Despite the individuality of each injury, there are common themes:
- Can’t recall events prior to or after a hit or fall.
- Appears dazed or stunned
- Forgets an instruction, is confused about an assignment or position, or is unsure of the game, score, or opponent.
- Moves clumsily.
- Answers questions slowly.
- Loses consciousness (even briefly).
- Shows mood, behavior, or personality changes.
- Headache or “pressure” in head.
- Nausea or vomiting.
- Balance problems or dizziness, or double or blurry vision.
- Bothered by light or noise.
- Feeling sluggish, hazy, foggy, or groggy.
- Confusion, or concentration or memory problems.
- Just not “feeling right,” or “feeling down”.
Sourced from: Centers for Disease Control and Prevention
Here is another source providing information on mild TBI symptoms.
I have spoken with people who have experienced one, a few, and/or many concussions and / or brain injuries. Most find it reassuring to see that what they are experiencing is a recognized symptom. For some people, the changes on this list are temporary and they will return to previous levels of functionality. For others, the changes are permanent, and their challenge is to adjust and live with a "new normal".
Education, learning, capacity building
It is true that in recent years, concussions have come online as something to which amateur athletes, coaches, and parents need to pay attention. However, there is still a large gap in between theory and knowledge. Many people's understanding of concussion is old-school, out of date, and not immediately accessible. Let's remedy that!
- Created by a leading UBC researcher, the Concussion Awareness Training Tool takes about a half hour. A child who reads at a grade three level could do it, and I encourage parents to do it with their athletes.
- Concussion 101, A Primer for Kids and Parents is a five minute video and is an entry-level peek.
- The follow-up video, Concussion Management and Return to Learn, talks a bit more about recovery and a step-wise re-engagement plan. (It isn't just for kids; it could also be titled "Return to Work").
- The Centers for Disease Control and Prevention Heads Up page has a plethora of information. It is another fantastic resource for parents, coaches, teachers and child-care providers.
- For pdfs, check out Parachute Canada's Things to Know About Concussions and HealthLink BCs Concussion page.

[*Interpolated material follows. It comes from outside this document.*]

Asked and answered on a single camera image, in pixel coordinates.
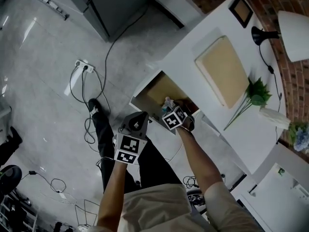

Get it! Use it! Live it! We have hundreds of these pocket concussion tools to give away. Please contact us and find out how to access some. Please also consider whether we can help you inform your parents, coaches and athletes.
Our brain loves activity, and staying home out of fear isn't a path to health and happiness. We want to help people play hard and play smart. We want to support a lifetime of physical activity. Educating about concussion and supporting a full recovery is our responsibility.